Checkpoint 1

In this project, you'll implement an unoptimized SQL runtime. It is worth 10 points

Requirements

Grading Rubric

To be posted shortly

Catalyzer

This project has you working with a hollowed-out version of Apache Spark called Catalyzer. For details on this project: To import Catalyzer and its dependencies into your project, add the following lines to your build.sbt:
resolvers += "MimirDB" at "https://maven.mimirdb.info/"
libraryDependencies += "edu.buffalo.cse.odin" %% "catalyzer" % "3.0"
Note that unlike Spark itself, all code in Catalyzer is fair game for this class, and reviewing it will not count as a violation of Academic integrity.

Expected API

Once your code is running, you should immediately print out $>\n. The runtime will wait for this to happen.
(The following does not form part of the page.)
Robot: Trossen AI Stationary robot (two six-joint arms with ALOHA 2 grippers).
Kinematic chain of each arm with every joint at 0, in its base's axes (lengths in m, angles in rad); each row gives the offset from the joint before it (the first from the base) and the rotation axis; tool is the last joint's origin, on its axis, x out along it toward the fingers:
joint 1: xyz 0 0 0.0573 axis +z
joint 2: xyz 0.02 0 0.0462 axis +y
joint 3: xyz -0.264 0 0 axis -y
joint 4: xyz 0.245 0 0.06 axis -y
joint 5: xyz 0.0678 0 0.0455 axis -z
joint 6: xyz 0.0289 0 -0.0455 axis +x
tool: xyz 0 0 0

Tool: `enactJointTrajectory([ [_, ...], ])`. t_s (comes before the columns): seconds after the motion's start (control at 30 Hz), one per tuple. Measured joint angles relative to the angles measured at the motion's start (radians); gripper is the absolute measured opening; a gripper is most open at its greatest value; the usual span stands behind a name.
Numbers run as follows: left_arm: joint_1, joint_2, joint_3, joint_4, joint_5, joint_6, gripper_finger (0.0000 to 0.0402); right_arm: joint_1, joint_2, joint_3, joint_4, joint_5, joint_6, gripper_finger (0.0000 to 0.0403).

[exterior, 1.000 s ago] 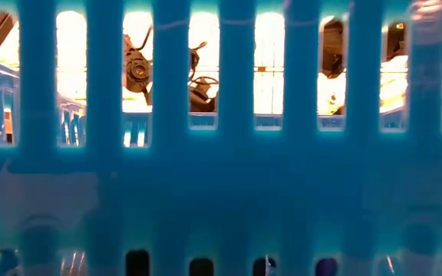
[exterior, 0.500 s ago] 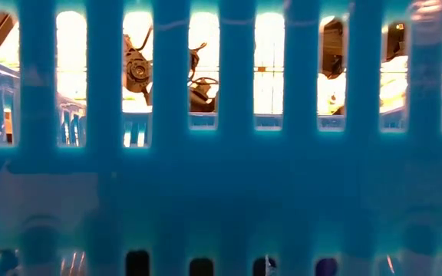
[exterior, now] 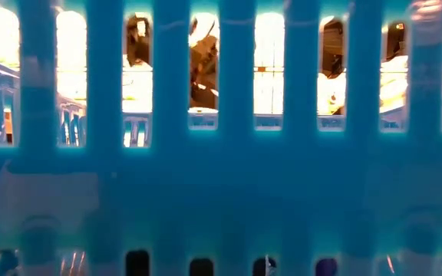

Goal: Pick & Place Office items
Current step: Put the purple charger adapter into the top blue bin

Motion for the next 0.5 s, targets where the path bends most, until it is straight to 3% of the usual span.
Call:
enactJointTrajectory([
  [0.27,-0.178,-0.066,0.0,-0.356,-0.231,0.207,0.023,0.0,0.0,0.0,0.006,0.0,0.0,0.0242],
  [0.5,-0.252,-0.007,0.0,-0.417,-0.349,0.243,0.023,0.0,0.0,0.0,0.009,-0.001,0.0,0.0242],
])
You should then read in exactly one line from System.in, parse it, process it as described below, and then print out $>\n. This prompt is how the grading script knows that your code is ready or done with an instruction (e.g., it has printed all outputs). If your code does not print this, the grading script will time out, and you will receive a 0.

Parsing SQL

You may use Spark's SQL parser:
import org.apache.spark.sql.execution.SparkSqlParser
import org.apache.spark.sql.catalyst.plans.logical.LogicalPlan

...
  def parseSql(sql: String): LogicalPlan = 
    new SparkSqlParser().parsePlan(sql)
...
Note that parsePlan will parse both queries (SELECT) and DDL/DML (e.g., CREATE TABLE).

CREATE TABLE

  case class CreateTableStatement(
    tableName: Seq[String],
    tableSchema: StructType,
    partitioning: Seq[Transform],
    bucketSpec: Option[Object],
    properties: Map[String, String],
    provider: Option[String],
    options: Map[String, String],
    location: Option[String],
    comment: Option[String],
    serde: Option[SerdeInfo],
    external: Boolean,
    ifNotExists: Boolean) extends ParsedStatement

This is a lot to take in, but for our purposes here, the only three parts of the CreateTableStatement class that we care about are the tableName, tableSchema, and location. The table name may seem a bit weird, as it's a sequence and not a string. This is to manage multi-part table names used to reference tables in a specific schema (e.g., dataSource.tableName). For our purposes, you can always expect this sequence to contain exactly one element.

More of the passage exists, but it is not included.